Source data:
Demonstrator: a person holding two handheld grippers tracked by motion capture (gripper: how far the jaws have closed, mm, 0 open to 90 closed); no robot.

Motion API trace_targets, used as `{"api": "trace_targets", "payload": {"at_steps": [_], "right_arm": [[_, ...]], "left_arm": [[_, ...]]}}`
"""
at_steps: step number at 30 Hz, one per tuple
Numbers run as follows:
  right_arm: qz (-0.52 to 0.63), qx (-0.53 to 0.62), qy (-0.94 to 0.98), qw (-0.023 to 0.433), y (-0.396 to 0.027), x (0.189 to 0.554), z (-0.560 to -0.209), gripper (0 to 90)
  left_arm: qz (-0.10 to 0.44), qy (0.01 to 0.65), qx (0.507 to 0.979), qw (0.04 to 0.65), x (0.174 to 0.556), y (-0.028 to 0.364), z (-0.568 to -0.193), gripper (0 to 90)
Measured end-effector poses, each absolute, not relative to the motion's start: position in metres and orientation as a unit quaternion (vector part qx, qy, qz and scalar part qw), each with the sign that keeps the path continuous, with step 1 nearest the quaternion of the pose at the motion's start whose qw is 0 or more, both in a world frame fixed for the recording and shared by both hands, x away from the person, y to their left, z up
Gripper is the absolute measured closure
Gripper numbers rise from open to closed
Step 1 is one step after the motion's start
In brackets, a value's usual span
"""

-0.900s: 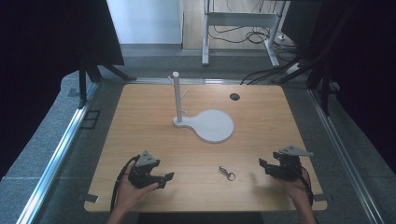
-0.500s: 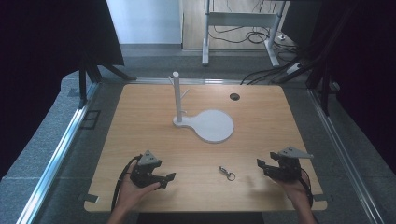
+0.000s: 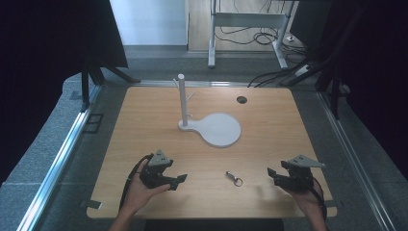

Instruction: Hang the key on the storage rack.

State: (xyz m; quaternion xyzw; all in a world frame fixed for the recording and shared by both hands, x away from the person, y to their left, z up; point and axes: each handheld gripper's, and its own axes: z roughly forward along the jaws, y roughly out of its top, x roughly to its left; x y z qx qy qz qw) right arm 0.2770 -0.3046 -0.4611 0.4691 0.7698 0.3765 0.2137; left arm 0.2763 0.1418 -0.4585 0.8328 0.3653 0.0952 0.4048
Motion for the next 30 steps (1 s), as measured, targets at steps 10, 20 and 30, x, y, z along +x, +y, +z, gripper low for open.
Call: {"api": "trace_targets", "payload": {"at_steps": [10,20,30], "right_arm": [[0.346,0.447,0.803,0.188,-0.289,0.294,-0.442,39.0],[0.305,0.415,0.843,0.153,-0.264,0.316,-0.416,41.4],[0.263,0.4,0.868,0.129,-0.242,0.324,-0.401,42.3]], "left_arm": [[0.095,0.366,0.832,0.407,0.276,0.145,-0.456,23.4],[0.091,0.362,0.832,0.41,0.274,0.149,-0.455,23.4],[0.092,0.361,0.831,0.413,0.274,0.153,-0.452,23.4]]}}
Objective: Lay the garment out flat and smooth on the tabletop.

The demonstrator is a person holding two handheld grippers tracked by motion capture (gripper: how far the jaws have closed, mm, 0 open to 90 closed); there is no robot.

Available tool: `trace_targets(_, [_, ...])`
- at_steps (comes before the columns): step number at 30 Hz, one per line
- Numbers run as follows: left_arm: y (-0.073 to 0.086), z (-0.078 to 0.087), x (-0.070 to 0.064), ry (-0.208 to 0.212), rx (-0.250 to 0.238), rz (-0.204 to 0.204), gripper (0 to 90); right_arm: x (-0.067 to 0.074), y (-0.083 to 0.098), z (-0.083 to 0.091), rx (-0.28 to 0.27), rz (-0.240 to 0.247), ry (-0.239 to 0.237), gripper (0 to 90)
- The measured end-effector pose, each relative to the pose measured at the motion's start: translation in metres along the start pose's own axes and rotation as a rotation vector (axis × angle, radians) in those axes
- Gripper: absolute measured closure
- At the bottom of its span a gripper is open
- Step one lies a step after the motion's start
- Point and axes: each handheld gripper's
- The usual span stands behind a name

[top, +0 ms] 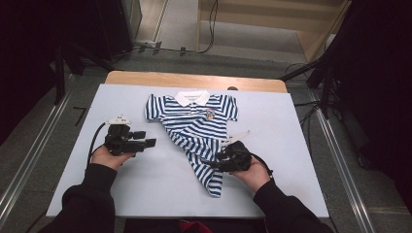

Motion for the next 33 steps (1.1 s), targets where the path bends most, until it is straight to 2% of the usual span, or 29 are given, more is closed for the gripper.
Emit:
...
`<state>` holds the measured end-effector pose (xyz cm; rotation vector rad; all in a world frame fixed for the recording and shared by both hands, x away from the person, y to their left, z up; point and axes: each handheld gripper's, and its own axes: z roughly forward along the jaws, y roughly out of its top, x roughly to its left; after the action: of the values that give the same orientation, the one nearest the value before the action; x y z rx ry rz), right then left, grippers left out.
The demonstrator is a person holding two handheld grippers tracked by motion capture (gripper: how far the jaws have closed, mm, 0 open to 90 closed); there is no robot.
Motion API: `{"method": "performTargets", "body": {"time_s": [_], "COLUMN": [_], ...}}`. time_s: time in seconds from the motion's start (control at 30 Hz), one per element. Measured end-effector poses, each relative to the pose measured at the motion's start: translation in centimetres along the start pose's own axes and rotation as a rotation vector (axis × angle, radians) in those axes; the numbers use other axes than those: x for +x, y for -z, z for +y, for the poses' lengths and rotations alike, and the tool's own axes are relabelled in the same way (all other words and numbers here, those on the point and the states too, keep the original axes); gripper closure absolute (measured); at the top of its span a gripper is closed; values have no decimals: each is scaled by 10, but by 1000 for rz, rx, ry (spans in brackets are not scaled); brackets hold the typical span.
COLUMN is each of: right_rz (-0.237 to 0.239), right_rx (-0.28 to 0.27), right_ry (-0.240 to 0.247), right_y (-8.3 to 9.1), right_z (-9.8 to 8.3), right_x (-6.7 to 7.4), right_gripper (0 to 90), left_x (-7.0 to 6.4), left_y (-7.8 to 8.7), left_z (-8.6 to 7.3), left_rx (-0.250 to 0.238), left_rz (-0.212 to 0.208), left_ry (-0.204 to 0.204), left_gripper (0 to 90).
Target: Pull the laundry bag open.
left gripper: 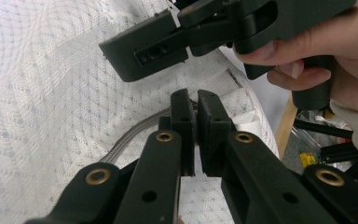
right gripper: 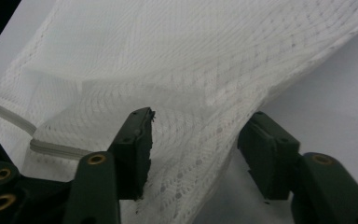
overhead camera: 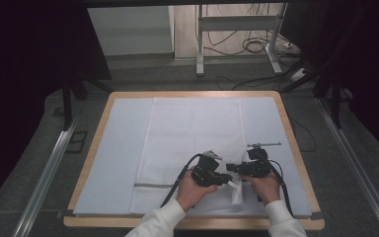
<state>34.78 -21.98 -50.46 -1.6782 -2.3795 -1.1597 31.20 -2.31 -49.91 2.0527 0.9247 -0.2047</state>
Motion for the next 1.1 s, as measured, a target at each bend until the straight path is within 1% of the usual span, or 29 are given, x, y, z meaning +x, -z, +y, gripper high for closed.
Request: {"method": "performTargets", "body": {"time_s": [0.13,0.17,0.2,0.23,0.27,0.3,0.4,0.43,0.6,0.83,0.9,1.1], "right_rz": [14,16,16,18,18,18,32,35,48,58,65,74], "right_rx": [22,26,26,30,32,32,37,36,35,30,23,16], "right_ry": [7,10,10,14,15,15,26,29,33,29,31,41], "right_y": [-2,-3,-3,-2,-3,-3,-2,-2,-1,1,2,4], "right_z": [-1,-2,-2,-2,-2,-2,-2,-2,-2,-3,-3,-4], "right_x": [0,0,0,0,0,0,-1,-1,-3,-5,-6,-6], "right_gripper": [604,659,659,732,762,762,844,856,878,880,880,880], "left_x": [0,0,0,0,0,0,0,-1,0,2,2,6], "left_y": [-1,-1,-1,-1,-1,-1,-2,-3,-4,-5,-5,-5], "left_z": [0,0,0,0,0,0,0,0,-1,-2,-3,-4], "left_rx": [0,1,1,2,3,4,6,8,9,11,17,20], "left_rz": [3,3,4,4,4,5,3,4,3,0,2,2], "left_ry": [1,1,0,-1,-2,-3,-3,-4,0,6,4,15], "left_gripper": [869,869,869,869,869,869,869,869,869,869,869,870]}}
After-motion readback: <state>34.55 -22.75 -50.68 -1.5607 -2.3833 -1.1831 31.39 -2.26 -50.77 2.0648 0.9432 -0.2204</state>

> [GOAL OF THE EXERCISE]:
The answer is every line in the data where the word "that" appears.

> [ANSWER FOR THIS EXERCISE]:
Measured end-effector poses, each absolute, not relative to the motion's start: position in metres and orientation as a unit quaternion (vector part qx, qy, qz and scalar part qw), each with the sign that keeps the path continuous, with step 1 nearest the quaternion of the pose at the motion's start whose qw is 0 or more, both in a world frame fixed for the recording and shared by both hands, x away from the person, y to their left, z up
`<state>` holds the measured end-effector pose (xyz cm; rotation vector rad; all in a world frame fixed for the recording and shared by both hands, x away from the person, y to their left, z up; point and axes: each handheld gripper's, and its own axes: z roughly forward along the jaws, y roughly out of its top, x roughly to its left; after the action: of the values that give the same orientation, the one nearest the value before the action; x y z rx ry rz), right then left, grippers left out.

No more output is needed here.